Data shown »
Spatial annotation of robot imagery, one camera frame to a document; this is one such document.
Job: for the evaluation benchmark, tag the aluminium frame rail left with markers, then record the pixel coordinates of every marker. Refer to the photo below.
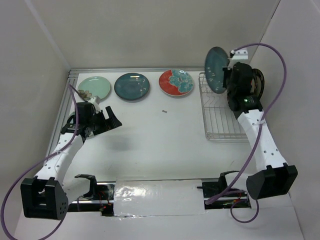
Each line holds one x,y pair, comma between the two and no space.
63,113

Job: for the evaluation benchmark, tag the dark teal plate front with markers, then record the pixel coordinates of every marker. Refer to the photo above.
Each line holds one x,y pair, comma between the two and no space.
216,59

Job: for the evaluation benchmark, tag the black rimmed beige plate front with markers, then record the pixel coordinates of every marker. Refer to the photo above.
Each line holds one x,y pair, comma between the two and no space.
257,83

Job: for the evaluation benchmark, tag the white wire dish rack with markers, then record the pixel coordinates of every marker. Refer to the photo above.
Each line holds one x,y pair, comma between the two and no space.
219,121

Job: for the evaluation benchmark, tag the mint green flower plate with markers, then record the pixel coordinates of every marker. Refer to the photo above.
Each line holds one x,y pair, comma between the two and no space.
71,121
95,86

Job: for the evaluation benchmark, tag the red teal floral plate back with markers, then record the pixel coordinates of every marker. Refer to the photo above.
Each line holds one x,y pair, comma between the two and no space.
176,82

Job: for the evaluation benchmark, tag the mint green flower plate back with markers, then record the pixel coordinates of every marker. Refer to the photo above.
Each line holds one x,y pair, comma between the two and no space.
95,86

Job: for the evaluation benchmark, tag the dark teal plate back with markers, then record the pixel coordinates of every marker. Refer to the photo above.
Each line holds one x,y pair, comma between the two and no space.
132,86

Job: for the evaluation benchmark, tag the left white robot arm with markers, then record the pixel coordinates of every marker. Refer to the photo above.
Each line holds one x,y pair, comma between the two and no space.
47,195

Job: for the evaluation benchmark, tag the mint green flower plate front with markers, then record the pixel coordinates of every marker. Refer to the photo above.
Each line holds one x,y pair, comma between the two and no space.
71,121

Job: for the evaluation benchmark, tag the white foil cover sheet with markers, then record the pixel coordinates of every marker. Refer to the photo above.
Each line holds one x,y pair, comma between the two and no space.
152,198

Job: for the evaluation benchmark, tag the aluminium frame rail back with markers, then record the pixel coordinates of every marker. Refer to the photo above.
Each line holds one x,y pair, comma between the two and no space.
74,72

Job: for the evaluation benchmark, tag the dark teal plate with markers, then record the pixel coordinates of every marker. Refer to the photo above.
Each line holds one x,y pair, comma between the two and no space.
216,59
132,86

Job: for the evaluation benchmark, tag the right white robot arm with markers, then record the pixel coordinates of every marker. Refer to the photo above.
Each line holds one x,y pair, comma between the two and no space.
274,177

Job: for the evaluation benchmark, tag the aluminium frame rail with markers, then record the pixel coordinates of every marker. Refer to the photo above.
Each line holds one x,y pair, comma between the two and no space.
74,72
63,113

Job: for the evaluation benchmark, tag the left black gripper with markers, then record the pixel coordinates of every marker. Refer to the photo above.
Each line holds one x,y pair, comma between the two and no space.
112,121

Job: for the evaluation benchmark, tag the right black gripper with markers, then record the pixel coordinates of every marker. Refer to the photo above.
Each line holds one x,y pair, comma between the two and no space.
227,78

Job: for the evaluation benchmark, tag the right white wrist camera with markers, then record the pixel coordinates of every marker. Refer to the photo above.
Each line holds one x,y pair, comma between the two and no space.
235,56

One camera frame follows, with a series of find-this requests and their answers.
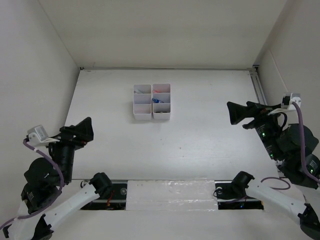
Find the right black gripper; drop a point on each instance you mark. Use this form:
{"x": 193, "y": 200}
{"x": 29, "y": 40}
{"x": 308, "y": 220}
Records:
{"x": 237, "y": 111}

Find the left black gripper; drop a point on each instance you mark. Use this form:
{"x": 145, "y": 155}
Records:
{"x": 84, "y": 131}

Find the blue cap spray bottle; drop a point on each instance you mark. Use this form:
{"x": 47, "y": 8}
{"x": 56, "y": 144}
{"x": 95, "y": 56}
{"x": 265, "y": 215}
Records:
{"x": 156, "y": 101}

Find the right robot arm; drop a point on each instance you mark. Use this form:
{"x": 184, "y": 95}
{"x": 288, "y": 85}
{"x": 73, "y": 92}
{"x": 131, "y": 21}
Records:
{"x": 287, "y": 141}

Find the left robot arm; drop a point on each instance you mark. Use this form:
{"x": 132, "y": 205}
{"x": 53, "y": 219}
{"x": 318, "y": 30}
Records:
{"x": 46, "y": 178}

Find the white left organizer container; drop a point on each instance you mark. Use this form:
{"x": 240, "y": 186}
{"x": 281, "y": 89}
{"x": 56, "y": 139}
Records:
{"x": 142, "y": 103}

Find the white organizer container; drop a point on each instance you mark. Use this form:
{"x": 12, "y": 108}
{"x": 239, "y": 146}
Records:
{"x": 165, "y": 106}
{"x": 142, "y": 103}

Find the white right organizer container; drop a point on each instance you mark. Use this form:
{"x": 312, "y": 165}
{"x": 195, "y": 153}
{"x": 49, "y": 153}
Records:
{"x": 165, "y": 106}

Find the aluminium rail strip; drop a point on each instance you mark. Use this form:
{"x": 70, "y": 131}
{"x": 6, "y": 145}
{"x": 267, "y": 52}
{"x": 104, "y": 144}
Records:
{"x": 253, "y": 72}

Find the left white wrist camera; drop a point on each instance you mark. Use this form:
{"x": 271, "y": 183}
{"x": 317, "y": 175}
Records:
{"x": 38, "y": 137}

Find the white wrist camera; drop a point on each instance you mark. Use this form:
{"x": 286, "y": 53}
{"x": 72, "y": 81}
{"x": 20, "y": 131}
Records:
{"x": 38, "y": 137}
{"x": 287, "y": 104}

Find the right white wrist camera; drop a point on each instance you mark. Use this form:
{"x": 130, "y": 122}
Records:
{"x": 287, "y": 104}

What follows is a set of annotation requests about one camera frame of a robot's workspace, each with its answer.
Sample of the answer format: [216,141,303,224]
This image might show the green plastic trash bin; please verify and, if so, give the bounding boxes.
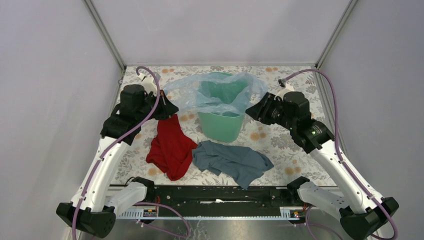
[197,72,251,143]

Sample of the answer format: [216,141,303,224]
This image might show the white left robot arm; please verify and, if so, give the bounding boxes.
[56,84,179,239]

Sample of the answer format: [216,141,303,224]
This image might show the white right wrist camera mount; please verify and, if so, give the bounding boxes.
[276,79,295,99]

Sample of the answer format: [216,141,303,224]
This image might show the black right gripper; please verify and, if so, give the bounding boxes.
[244,92,296,131]

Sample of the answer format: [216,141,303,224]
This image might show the light blue plastic trash bag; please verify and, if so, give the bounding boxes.
[162,72,268,116]

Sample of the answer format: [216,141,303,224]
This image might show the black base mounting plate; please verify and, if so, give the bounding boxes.
[141,185,310,213]

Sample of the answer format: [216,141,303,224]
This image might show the white slotted cable duct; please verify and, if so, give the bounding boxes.
[116,207,301,221]

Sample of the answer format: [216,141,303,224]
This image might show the red cloth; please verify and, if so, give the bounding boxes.
[146,114,198,181]

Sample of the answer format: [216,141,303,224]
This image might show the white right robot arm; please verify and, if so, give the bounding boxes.
[245,91,399,240]

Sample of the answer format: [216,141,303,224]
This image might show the grey-blue cloth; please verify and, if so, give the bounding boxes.
[192,140,274,189]

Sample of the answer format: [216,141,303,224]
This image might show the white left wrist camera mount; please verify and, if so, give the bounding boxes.
[138,73,158,95]

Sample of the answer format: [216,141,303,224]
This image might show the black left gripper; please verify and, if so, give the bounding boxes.
[136,89,179,123]

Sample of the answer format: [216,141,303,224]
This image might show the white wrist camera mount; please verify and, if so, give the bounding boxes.
[276,79,295,99]
[138,73,158,95]

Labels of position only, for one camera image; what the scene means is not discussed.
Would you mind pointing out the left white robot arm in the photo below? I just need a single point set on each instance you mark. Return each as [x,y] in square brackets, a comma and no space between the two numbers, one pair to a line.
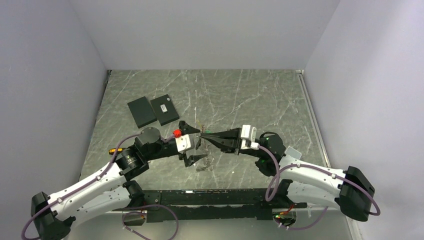
[111,187]

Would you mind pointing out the yellow handled screwdriver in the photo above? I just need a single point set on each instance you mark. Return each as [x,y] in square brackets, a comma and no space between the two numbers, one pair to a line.
[113,151]

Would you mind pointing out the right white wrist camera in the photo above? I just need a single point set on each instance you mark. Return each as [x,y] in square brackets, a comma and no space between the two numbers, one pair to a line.
[248,137]

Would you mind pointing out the aluminium frame rail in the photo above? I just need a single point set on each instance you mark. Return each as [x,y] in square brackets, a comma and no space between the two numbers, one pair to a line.
[326,165]

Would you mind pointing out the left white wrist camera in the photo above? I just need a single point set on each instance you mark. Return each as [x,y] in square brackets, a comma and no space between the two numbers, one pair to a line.
[185,143]

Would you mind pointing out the black box with label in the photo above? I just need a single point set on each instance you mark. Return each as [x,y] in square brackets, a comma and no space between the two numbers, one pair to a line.
[164,109]

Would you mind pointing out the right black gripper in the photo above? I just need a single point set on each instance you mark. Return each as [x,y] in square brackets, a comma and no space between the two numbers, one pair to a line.
[231,141]

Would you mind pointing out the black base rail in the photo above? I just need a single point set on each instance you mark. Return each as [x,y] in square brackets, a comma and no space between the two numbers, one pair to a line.
[209,204]

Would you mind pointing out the black box lid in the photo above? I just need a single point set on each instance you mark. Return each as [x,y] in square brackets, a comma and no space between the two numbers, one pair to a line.
[142,112]

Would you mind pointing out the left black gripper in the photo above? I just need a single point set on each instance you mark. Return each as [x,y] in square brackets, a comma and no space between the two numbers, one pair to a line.
[191,159]

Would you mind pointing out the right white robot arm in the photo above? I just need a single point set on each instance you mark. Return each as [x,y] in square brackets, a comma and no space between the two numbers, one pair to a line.
[294,181]

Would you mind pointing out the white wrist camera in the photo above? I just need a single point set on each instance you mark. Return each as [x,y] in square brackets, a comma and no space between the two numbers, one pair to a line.
[185,143]
[248,137]

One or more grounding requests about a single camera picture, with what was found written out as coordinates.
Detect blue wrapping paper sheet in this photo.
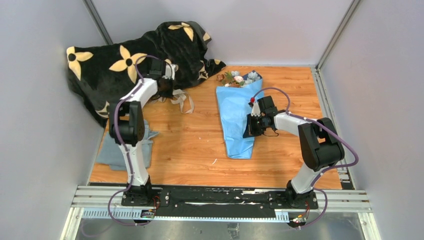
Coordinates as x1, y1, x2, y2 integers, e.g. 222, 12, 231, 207
215, 70, 263, 159

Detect beige ribbon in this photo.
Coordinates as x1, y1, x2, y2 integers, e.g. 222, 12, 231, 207
147, 89, 195, 114

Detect pink white fake flower stem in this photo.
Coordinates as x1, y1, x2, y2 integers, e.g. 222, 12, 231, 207
223, 76, 245, 88

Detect blue fake flower stem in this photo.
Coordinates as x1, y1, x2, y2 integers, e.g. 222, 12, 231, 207
230, 71, 262, 85

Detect orange fake flower stem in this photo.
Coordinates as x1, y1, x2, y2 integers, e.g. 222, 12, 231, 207
216, 72, 234, 86

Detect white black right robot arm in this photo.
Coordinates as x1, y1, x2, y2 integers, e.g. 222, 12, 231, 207
243, 96, 345, 209

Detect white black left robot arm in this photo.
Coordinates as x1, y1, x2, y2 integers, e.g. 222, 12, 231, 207
109, 59, 176, 207

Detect black floral blanket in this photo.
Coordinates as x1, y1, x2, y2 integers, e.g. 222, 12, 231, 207
65, 21, 226, 126

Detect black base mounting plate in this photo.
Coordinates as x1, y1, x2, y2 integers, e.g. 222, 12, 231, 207
121, 185, 318, 218

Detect light blue denim cloth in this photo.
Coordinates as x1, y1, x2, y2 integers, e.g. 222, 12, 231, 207
96, 120, 160, 171

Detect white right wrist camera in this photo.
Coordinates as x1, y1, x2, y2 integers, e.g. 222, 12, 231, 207
249, 101, 261, 117

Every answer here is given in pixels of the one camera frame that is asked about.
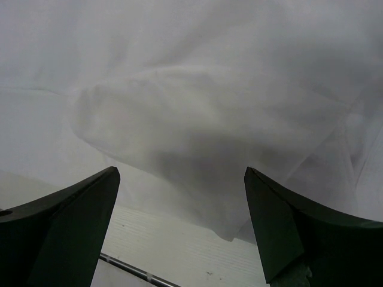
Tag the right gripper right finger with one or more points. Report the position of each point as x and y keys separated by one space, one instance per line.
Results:
x=304 y=243

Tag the white t shirt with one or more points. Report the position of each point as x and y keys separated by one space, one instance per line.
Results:
x=183 y=96

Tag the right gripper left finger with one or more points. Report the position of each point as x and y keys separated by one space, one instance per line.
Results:
x=56 y=240

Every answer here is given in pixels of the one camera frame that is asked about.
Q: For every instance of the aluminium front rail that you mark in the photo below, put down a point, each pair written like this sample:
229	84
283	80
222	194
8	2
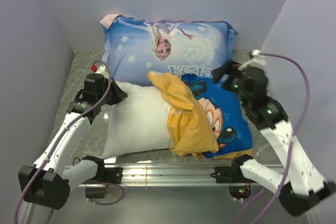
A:
171	175

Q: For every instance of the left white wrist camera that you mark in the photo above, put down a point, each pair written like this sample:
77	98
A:
101	69

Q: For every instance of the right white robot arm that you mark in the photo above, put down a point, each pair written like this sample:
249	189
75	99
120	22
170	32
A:
301	186

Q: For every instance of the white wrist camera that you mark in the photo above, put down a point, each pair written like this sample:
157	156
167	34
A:
256	59
101	69

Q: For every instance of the blue Elsa pillow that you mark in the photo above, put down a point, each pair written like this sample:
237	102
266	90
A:
135	46

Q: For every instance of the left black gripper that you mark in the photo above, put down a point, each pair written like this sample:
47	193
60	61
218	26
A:
119	94

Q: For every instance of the yellow Mickey Mouse pillowcase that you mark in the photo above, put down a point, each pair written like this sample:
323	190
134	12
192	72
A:
204	120

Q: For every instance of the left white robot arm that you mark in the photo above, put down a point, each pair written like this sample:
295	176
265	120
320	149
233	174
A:
47	182

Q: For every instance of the pink cloth corner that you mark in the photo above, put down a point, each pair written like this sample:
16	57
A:
108	20

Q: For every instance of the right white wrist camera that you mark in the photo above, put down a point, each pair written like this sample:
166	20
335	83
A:
256	59

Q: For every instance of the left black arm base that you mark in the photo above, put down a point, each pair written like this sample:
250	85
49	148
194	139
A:
98	188

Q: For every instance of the white pillow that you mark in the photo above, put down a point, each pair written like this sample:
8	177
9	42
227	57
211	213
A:
138	123

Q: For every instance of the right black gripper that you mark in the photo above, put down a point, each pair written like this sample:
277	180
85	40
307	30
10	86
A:
230	68

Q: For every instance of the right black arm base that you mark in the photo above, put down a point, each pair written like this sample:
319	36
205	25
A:
239	187

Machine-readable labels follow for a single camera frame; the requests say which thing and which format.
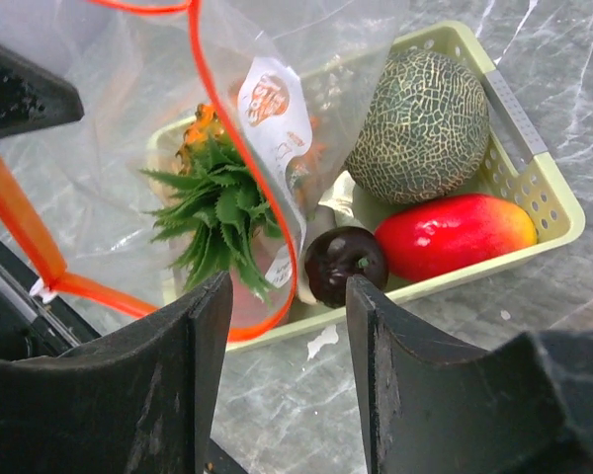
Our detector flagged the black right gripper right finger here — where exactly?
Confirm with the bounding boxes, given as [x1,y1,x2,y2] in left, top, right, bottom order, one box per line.
[346,276,593,474]

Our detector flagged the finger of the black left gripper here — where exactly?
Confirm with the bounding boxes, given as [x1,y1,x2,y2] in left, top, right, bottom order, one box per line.
[0,44,84,139]

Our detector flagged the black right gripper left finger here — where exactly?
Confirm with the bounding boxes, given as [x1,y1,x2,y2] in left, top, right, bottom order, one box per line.
[0,273,233,473]

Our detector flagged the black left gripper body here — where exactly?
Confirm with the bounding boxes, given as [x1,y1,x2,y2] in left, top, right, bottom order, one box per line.
[0,241,101,356]

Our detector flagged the clear zip bag orange zipper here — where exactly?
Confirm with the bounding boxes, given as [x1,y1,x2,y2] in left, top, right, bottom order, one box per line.
[0,1,405,342]

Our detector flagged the red yellow toy mango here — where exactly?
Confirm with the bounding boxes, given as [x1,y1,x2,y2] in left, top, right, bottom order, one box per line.
[375,193,538,282]

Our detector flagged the orange toy pineapple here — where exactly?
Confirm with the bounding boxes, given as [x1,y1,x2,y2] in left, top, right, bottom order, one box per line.
[140,104,282,302]

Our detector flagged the dark toy plum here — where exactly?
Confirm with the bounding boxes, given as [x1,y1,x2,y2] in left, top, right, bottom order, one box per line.
[303,226,389,308]

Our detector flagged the pale green plastic basket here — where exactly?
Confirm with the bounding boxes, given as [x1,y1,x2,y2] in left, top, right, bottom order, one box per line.
[146,21,585,352]

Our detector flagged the white toy garlic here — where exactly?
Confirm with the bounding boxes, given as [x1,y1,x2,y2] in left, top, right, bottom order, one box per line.
[297,170,365,305]

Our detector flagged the green netted toy melon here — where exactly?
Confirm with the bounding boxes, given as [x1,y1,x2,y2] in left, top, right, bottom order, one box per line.
[345,49,490,205]

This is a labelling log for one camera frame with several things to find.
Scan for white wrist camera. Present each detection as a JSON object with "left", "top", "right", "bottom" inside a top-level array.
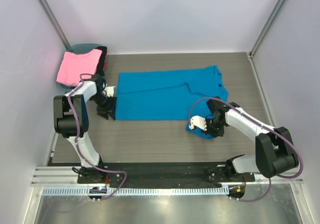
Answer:
[
  {"left": 103, "top": 86, "right": 117, "bottom": 97},
  {"left": 188, "top": 115, "right": 207, "bottom": 131}
]

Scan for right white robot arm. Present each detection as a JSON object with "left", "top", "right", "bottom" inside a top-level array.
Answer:
[{"left": 204, "top": 97, "right": 304, "bottom": 179}]

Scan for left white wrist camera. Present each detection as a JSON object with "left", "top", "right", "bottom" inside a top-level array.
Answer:
[{"left": 103, "top": 86, "right": 117, "bottom": 97}]

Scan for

Task »
Take the lines above starting at the one containing "Detect blue wrapping" and ending at the one containing "Detect orange fake flower stem in this photo.", and print them again exactly, without pictures.

Result for this task »
Detect blue wrapping paper sheet in this photo.
Coordinates as x1, y1, x2, y2 integers, e.g. 222, 12, 231, 207
215, 70, 263, 159

Detect beige ribbon in this photo.
Coordinates as x1, y1, x2, y2 integers, e.g. 222, 12, 231, 207
147, 89, 195, 114

Detect pink white fake flower stem in this photo.
Coordinates as x1, y1, x2, y2 integers, e.g. 222, 12, 231, 207
223, 76, 245, 88

Detect blue fake flower stem in this photo.
Coordinates as x1, y1, x2, y2 integers, e.g. 222, 12, 231, 207
230, 71, 262, 85

Detect orange fake flower stem in this photo.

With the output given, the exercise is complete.